▶ **EXERCISE INSTRUCTIONS**
Leave out the images and return all the data word for word.

▶ **DATASET SECTION**
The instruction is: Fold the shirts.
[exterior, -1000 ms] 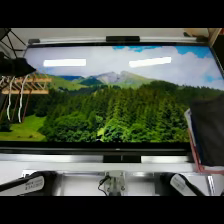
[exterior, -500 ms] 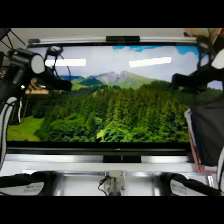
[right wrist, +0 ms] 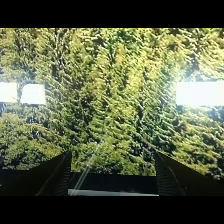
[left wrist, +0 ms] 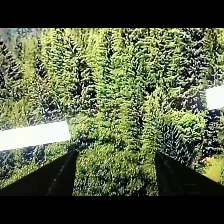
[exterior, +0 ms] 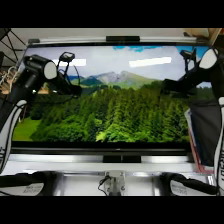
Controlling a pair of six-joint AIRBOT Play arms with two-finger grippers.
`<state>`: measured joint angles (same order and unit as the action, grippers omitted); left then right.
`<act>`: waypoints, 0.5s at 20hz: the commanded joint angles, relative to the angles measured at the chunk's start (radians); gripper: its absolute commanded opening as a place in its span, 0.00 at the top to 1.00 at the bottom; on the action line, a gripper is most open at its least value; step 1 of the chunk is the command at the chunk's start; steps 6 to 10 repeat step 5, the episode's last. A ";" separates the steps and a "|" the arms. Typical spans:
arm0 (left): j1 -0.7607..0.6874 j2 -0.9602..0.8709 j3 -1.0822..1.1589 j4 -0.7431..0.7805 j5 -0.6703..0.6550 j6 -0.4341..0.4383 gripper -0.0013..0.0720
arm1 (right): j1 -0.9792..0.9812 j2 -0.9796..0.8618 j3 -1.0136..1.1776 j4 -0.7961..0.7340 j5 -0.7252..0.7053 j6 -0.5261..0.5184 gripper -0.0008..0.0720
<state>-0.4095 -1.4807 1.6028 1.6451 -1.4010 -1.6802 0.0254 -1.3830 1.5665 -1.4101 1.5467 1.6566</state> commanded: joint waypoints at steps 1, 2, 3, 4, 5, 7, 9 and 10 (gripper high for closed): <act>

▶ **ANSWER SPACE**
The instruction is: Fold the shirts.
[exterior, -1000 ms] 
[exterior, -500 ms] 
[right wrist, +0 ms] 
[left wrist, +0 ms] 
[exterior, +0 ms] 
Controlling a pair of six-joint AIRBOT Play arms with two-finger grippers.
`<state>`: measured joint angles (same order and unit as the action, grippers omitted); left then right.
`<act>`: waypoints, 0.5s at 20hz: the commanded joint angles, relative to the angles measured at the chunk's start (radians); gripper: its absolute commanded opening as a place in its span, 0.00 at the top to 1.00 at the bottom; on the action line, a gripper is most open at its least value; step 1 of the chunk is the command at the chunk's start; steps 6 to 10 repeat step 5, the episode's last. A ";" separates the steps and a "|" the arms. Typical spans:
arm0 (left): j1 -0.7607..0.6874 j2 -0.9602..0.8709 j3 -1.0822..1.1589 j4 -0.7431..0.7805 j5 -0.6703..0.6550 j6 -0.4341..0.4383 gripper -0.0013..0.0720
arm1 (right): j1 -0.9792..0.9812 j2 -0.9796..0.8618 j3 -1.0136..1.1776 j4 -0.7961..0.7340 j5 -0.7252..0.7053 j6 -0.5261..0.5184 gripper -0.0008..0.0720
<state>-0.4095 -1.4807 1.6028 1.6451 -1.4010 -1.6802 0.0254 -1.3830 1.5665 -1.4101 1.5467 1.6566</state> commanded: joint waypoints at steps 1, 2, 3, 4, 5, 7, 9 and 10 (gripper high for closed): <act>

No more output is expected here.